Using lighting and LCD hoods to improve the color work environment
In addition to adjusting LCD monitors with special tools like ColorNavigator or EasyPIX, one should closely examine worksite (environmental) lighting and LCD hoods.
Most worksites use fluorescent lighting. Some fluorescent lighting is suitable for working with color; others are not. The majority of fluorescent lights sold to the general public are not suitable for color work. Ordinary fluorescent lights have a highly biased light spectra, and color divergence is readily apparent if we compare the LCD monitor screen to paper. Accurately printed colors, for example, may appear greenish under fluorescent light.

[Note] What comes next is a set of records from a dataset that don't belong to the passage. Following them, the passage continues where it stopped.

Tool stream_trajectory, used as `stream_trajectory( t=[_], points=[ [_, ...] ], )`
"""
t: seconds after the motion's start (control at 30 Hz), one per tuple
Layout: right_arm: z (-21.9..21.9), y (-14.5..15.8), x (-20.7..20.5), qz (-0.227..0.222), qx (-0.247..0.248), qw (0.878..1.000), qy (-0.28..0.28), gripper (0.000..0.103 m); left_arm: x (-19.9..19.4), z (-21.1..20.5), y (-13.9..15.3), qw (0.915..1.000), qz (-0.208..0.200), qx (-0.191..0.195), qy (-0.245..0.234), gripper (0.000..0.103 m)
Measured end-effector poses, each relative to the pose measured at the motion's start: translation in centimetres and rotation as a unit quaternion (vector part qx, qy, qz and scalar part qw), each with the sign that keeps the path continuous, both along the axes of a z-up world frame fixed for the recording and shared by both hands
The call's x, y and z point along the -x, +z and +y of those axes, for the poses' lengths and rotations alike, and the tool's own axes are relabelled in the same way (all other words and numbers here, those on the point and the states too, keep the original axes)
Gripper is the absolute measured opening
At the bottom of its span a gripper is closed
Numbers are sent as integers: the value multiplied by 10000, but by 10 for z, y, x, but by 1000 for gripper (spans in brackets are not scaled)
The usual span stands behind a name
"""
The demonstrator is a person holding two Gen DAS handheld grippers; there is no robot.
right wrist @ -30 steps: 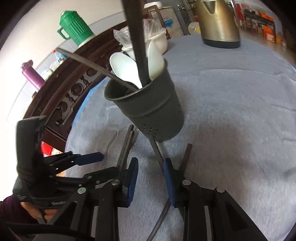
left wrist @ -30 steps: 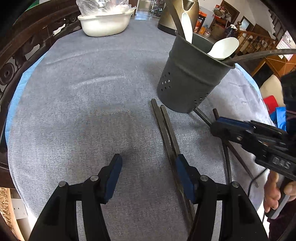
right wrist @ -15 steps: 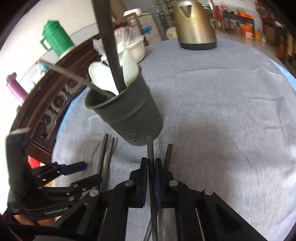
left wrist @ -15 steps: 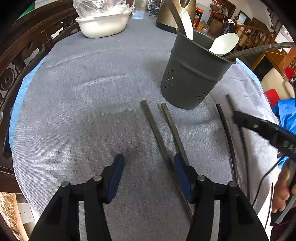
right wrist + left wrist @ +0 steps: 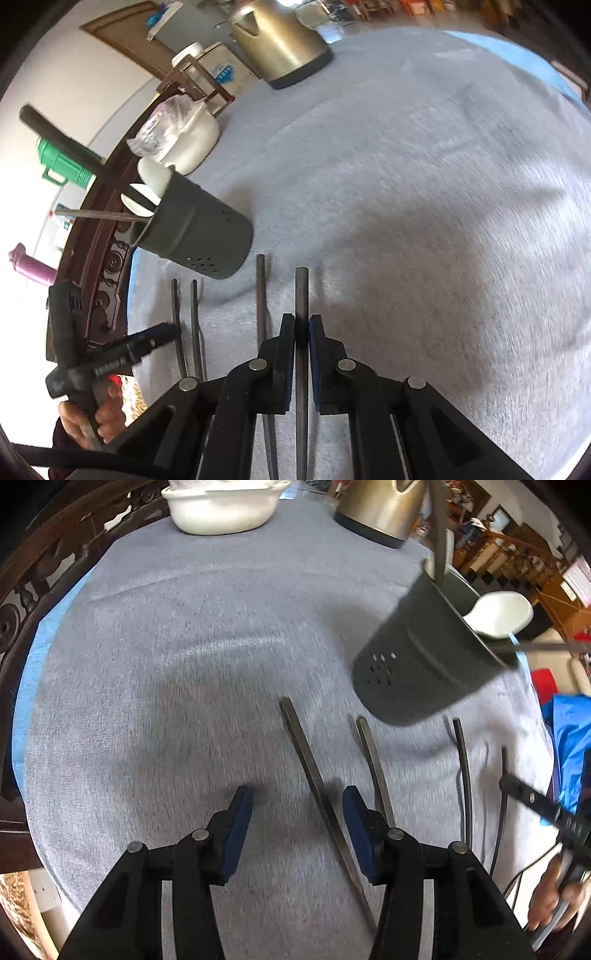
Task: Organize utensils
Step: 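Lower both tools and close each on a dark chopstick, then lift both chopsticks upright and carry them over the grey cup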
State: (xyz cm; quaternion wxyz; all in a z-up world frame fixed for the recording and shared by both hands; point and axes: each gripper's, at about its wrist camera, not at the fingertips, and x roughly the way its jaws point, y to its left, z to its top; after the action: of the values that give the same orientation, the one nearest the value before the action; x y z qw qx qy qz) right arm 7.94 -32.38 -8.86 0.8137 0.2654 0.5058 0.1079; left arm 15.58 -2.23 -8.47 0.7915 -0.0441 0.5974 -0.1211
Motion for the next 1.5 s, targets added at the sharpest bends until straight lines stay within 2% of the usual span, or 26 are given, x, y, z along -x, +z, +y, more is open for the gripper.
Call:
stream_trajectory(
  t=[0.07,0.23,0.3,0.37,0.43,0.53,0.6,0.73,0.97,1.07,1.2,1.5],
  points=[
    [0,-2,3,6,1,10000,-21,8,-8,1,2,9998,52,76,152,52],
    [-7,4,13,-110,-80,9999,-4,8,-12,1,22,9993,-150,20,341,52],
    [-9,5,15,-126,-133,9998,-25,8,-20,-6,28,9991,-247,-152,313,51],
    [-9,6,15,-149,-153,9998,-44,8,-32,-11,25,9988,-234,-303,297,44],
    [-7,7,17,-166,-171,9997,-38,8,-43,-14,17,9990,-159,-264,323,28],
    [-4,7,18,-184,-206,9996,0,8,-52,-18,7,9991,-85,-271,325,18],
    [-2,9,21,-206,-206,9996,29,8,-52,-21,5,9990,-220,-313,220,12],
    [0,15,26,-337,-214,9992,64,8,-52,-23,9,9989,-323,-244,238,7],
    [5,41,36,-847,-269,9960,90,8,-18,-12,47,9954,-912,-69,276,7],
    [7,55,43,-1088,-319,9935,69,8,6,-2,76,9914,-1272,117,268,7],
    [9,80,53,-1489,-363,9882,35,8,39,-5,114,9826,-1827,265,190,7],
    [18,138,70,-2426,-271,9696,-171,8,69,-13,164,9611,-2729,366,229,7]
  ],
)
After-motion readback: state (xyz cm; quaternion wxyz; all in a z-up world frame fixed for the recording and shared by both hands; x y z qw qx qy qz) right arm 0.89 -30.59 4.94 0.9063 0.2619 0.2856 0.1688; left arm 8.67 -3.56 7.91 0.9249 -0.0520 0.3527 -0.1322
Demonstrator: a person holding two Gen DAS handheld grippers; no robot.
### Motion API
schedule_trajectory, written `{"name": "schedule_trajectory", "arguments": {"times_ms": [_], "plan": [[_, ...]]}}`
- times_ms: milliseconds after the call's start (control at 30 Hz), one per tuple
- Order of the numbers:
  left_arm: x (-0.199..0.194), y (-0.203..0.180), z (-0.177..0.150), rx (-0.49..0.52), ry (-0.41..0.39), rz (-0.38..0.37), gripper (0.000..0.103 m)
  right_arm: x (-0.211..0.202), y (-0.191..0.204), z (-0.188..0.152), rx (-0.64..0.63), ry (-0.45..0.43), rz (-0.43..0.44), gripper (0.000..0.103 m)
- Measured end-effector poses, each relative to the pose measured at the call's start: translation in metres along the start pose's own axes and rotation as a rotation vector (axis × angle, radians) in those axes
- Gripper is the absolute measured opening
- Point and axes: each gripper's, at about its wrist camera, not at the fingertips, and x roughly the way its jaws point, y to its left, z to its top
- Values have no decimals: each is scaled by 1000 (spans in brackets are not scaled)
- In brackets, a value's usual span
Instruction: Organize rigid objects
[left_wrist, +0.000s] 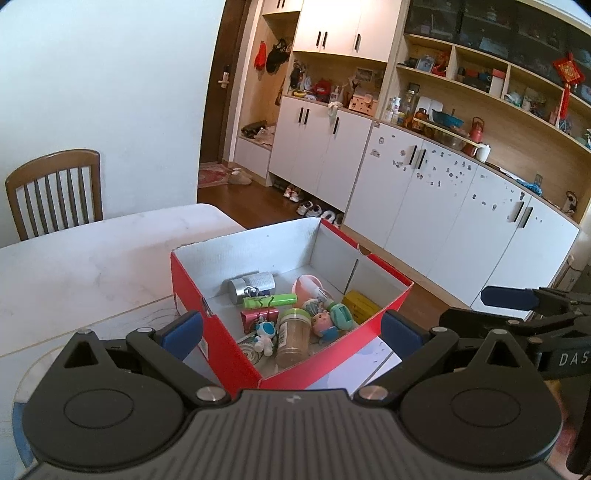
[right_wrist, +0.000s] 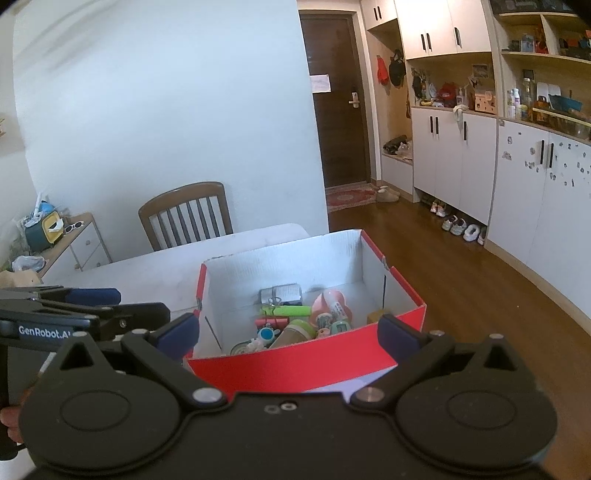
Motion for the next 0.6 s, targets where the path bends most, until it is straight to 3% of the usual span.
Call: {"name": "schedule_trajectory", "arguments": {"times_ms": [600], "plan": [[-3, 7, -1, -3, -5, 56, 103, -1, 1, -8, 27, 15, -9, 103]]}}
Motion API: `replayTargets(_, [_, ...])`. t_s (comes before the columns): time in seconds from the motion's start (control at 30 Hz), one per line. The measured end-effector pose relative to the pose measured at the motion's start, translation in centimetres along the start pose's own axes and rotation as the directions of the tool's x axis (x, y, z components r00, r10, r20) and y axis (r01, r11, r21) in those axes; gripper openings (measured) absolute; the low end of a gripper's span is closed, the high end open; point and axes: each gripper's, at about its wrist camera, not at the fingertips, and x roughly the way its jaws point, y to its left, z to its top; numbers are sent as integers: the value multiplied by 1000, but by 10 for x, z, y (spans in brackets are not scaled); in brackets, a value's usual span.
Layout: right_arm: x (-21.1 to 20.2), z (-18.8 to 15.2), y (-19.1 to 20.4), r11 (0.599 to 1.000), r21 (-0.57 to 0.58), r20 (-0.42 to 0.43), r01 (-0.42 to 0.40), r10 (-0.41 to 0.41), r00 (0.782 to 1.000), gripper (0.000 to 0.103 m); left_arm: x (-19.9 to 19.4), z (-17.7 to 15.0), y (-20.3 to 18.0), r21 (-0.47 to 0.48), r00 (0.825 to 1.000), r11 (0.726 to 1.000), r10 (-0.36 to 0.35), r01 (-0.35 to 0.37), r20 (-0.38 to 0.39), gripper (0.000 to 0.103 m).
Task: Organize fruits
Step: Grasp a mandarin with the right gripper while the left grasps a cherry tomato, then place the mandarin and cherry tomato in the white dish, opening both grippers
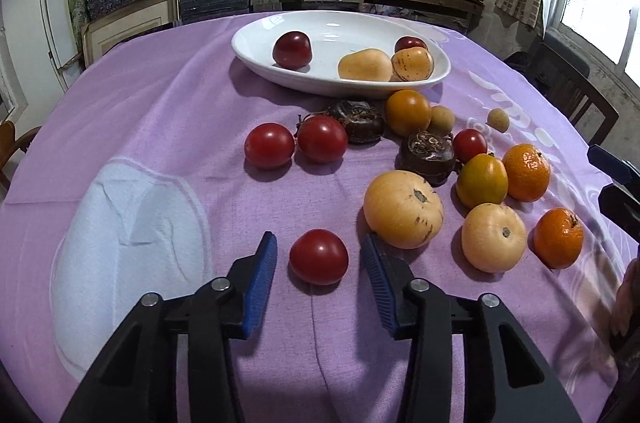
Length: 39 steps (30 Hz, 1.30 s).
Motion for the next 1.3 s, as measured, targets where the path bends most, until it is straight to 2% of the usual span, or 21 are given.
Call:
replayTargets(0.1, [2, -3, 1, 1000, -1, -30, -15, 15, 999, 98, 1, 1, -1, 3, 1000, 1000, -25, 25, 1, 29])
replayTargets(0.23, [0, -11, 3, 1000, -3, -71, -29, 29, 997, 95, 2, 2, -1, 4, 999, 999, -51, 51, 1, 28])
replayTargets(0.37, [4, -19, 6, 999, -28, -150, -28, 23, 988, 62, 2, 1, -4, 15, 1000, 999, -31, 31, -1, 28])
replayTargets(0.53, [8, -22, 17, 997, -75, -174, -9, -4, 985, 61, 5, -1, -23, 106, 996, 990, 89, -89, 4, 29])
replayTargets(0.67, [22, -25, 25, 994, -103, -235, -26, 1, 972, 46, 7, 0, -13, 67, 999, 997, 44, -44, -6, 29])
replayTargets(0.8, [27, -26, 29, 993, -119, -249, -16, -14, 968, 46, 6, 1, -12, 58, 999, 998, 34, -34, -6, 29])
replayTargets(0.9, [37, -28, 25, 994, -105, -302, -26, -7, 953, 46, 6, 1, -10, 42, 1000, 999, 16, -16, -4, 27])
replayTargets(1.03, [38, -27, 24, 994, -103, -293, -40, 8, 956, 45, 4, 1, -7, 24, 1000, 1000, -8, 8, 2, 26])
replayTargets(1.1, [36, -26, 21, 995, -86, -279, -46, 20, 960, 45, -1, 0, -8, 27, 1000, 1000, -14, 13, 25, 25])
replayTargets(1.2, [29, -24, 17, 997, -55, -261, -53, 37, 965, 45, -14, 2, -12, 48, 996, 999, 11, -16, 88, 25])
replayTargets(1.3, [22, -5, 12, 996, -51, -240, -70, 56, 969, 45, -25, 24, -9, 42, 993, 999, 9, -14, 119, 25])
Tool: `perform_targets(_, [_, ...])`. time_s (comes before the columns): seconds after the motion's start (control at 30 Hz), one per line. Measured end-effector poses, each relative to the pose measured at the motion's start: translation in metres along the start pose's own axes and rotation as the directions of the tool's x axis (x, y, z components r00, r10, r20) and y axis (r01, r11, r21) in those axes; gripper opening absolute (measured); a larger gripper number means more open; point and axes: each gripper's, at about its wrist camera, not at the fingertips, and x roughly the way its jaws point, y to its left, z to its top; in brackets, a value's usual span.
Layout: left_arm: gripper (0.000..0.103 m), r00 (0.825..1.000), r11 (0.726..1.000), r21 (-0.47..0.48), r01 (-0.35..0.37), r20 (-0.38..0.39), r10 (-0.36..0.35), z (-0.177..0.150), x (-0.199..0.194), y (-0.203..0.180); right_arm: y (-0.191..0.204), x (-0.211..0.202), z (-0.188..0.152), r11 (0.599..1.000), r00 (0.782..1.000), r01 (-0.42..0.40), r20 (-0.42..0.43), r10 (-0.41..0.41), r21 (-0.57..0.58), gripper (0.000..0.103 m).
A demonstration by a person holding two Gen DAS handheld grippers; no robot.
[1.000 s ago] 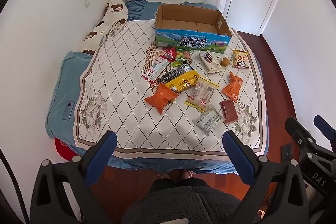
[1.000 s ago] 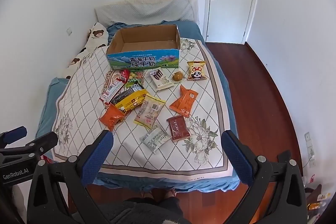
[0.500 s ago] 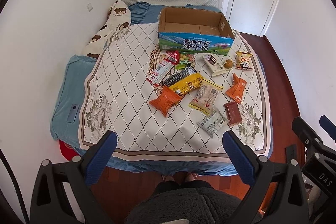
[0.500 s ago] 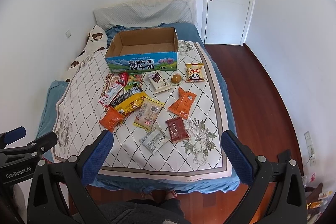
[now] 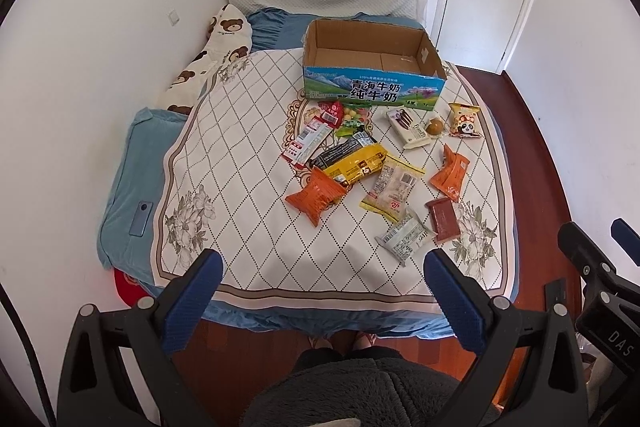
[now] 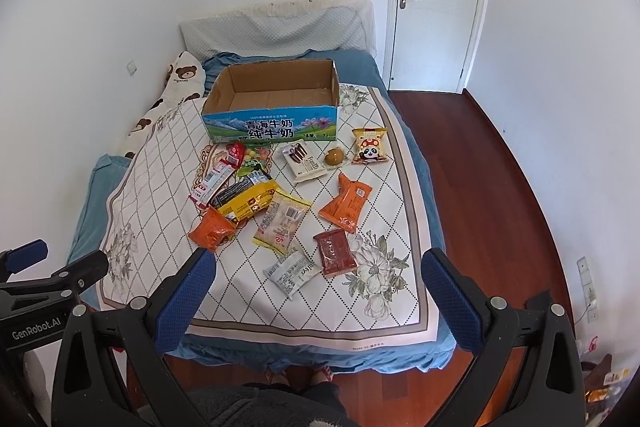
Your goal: Organize snacks
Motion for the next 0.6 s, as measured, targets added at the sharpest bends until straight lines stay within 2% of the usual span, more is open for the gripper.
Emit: perform_targets(0.6, [0.103, 1.000, 1.000, -0.006, 0.001, -0.010, -0.001, -0.0039, 0.0001, 0.0040, 0.0020, -0.0026, 0.0014, 1.000, 1.000, -0.004, 0.000, 0.004, -0.018, 0.103])
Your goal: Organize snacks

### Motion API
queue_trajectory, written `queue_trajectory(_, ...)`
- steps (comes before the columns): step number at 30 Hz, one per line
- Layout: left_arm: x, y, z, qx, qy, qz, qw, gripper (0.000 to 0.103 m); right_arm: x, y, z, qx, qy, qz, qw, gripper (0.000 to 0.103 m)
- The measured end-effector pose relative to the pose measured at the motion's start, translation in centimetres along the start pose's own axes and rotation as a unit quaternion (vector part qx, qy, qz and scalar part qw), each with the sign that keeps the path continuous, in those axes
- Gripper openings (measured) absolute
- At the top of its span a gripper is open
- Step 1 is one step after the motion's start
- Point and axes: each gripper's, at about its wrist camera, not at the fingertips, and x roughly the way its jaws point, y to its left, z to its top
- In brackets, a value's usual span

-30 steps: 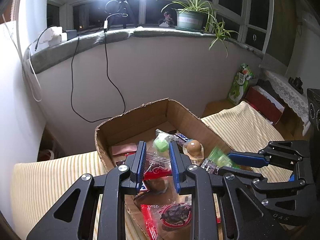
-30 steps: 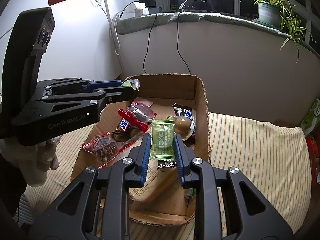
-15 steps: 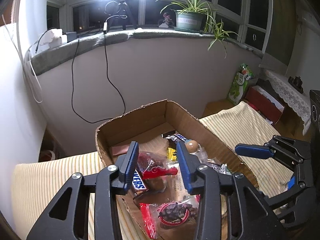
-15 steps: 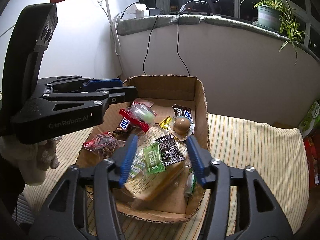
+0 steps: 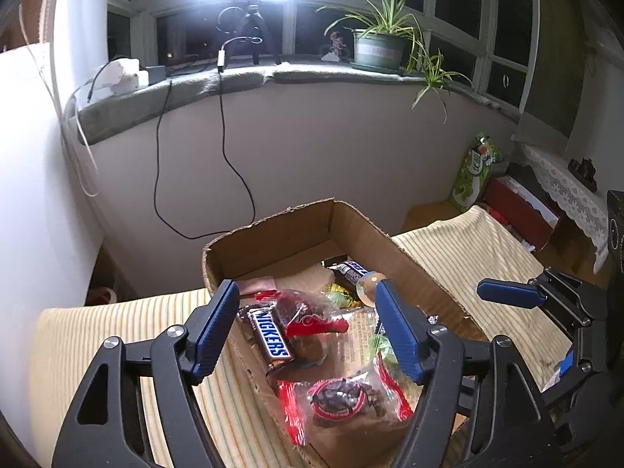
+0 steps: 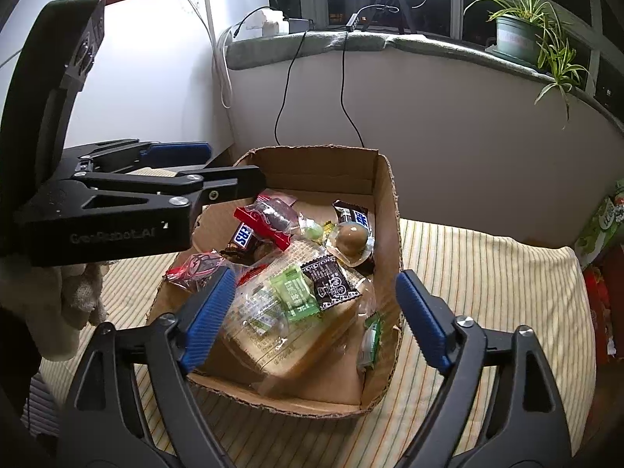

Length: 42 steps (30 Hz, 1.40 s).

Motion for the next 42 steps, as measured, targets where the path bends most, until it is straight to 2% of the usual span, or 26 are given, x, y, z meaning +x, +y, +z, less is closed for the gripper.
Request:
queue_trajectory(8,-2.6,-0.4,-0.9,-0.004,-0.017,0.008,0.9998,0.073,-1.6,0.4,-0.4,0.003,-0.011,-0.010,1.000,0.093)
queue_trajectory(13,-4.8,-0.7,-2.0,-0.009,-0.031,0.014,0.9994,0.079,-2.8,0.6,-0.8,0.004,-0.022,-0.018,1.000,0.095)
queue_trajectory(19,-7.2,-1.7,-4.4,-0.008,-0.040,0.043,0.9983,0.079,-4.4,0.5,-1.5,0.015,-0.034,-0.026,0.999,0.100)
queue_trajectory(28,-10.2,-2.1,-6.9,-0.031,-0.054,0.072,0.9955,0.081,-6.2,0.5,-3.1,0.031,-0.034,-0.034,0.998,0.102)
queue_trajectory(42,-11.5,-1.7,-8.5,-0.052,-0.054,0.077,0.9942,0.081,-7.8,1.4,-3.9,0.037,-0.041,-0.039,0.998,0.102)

Fluorescent lights suitable for working with color are known as high color-rendering fluorescent lamps or fluorescent lights for color evaluation. These lamps feature light spectra similar to the sun and generate very little color divergence between the LCD monitor screen, printed paper, and human color recognition. Color rendering describes the color an object appears to have under a certain light. Color-rendering performance is expressed in terms of the average color-rendering index (Ra). An Ra value of 100 means the lighting is identical to natural light. The closer the value to Ra, the higher the color-rendering performance. The International Commission on Illumination (CIE) recommends fluorescent lighting with an Ra of 90 or above at locations where art is viewed or colors evaluated.
Most high color-rendering fluorescent lamps are tubes, making them difficult to use in most homes without modification. In these cases, we recommend three-wavelength fluorescent lamps, which offer relatively high color-rendering performance for fluorescent lamps and are readily available to the general public. To determine if a fluorescent lamp is a three-wavelength model, simply look at the lamp's specifications. With respect to the color temperature of the fluorescent lamp itself for evaluating printed materials, a daylight lamp (4600-5400 K) is ideal.
An LCD hood is attached to the top and sides of an LCD monitor to reduce the effects of environmental lighting on the screen display and to make it possible to view the true screen colors while working.
|Models in the ColorEdge series can be fitted with their own special-purpose hood lined with black felt to suppress reflections|
An LCD hood specially designed as an option for an LCD monitor is ideal, but if no such option is available, the user can make an LCD hood by cutting a piece of cardboard, plastic sheet, or polystyrene board to the size of the display and painting the entire surface facing the LCD monitor screen matte black to minimize light reflections. In the end, the hood simply needs to block environmental light from reaching the screen of the LCD monitor and not reflect display light back onto the screen. Make sure the hood doesn't also block the heat release vents on the LCD monitor; heat buildup inside the monitor can damage the unit.
We've examined some basic aspects of color temperature and of using and adjusting color temperatures on an LCD monitor. The color cast of an LCD monitor varies dramatically with color temperature settings—the difference is hard to miss. If you've used nothing but your monitor's default settings up to this point, we encourage you to explore the OSD menu and see how colors change at different color temperature settings. While 6500 K, sRGB mode, or "standard" mode is recommended for general PC use, you might find that you prefer a different color temperature for watching films, playing computer games, or other uses.